Before adding the sugar, taste the drink and make sure it is less salty than tears.
Oral Rehydration Fluid II
1 liter (quart) boiled water
1/2 tsp. salt
8 heaping teaspoons of cereal (finely ground maize, wheat flour, sorghum, or cooked and mashed potatoes).
Boil for 5 to 7 minutes to form a liquid gruel or watery porridge. Cool the drink quickly and start administering.
Caution: Taste the drink each time it is used to be sure its not spoiled. Cereal drinks can spoil in a few hours in hot weather.
* To either drink add Potassium Chloride or a half a cup of fruit juice, coconut water or mashed, ripe banana. This provides potassium, which may help the person accept more food and drink.
Constant hydration. Hot drinks. Chicken soup (which has anti-viral properties).
- Put the person in a cool place.
- Remove Clothing.
- Fan patient.
- Pour cool (not cold) water over patient or put cloths soaked in cool water on chest and forehead. Fan the cloths and change often to keep them cool.

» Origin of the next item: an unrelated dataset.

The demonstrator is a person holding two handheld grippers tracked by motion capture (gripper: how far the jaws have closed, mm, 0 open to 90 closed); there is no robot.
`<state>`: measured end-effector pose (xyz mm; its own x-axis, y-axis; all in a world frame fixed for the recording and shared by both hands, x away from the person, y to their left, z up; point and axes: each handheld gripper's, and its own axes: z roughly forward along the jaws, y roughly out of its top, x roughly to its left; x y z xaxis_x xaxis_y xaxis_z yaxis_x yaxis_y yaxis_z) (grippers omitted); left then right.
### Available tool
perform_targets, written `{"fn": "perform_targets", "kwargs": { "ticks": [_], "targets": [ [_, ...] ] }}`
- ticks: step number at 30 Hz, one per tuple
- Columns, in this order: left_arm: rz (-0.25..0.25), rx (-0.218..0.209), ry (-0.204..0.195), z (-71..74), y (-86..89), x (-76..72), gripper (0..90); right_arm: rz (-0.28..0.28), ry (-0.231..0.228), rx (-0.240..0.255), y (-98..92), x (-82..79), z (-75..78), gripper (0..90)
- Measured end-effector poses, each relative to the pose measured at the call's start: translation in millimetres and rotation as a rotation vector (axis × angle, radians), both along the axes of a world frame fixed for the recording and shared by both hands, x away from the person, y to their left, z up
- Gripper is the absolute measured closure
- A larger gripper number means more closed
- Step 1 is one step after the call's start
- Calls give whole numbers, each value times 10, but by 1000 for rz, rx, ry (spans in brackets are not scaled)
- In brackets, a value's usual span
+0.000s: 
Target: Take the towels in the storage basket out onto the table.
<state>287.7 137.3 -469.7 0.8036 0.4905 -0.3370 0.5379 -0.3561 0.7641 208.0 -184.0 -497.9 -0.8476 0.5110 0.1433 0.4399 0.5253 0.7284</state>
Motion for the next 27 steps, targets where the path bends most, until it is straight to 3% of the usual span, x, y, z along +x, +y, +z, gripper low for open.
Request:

- Give plenty of cool (not cold) water to drink.
- Administer medicine to bring down fever.
Treatment for Ebola is limited. Make sure that you know the symptoms and be prepared to treat each individual symptom.
The medical aspect of Ebola is sobering, but there are other things to consider as well. If nobody in your family contracts Ebola, but it has reached the North American continent, you'll want to quarantine your own family. The requirements for such an action are many. Be sure to have adequate food, water and other basic necessities. Make sure that you have alternative sources for cooking, heating and waste disposal (in the event public services are temporarily interrupted). Maintain an adequate emergency medical supply cabinet, complete with personal protection equipment, medicines and more importantly, medical knowledge.
Ebola is a threat, along with so many other things in this world. We don't have to be afraid, just prepared. Prepare to the best of your ability, but put your faith and hope in Christ alone.
* Information gathered from WHO International and the Mayo Clinic.
** I am not a doctor! Please see your personal physician for specific treatment options!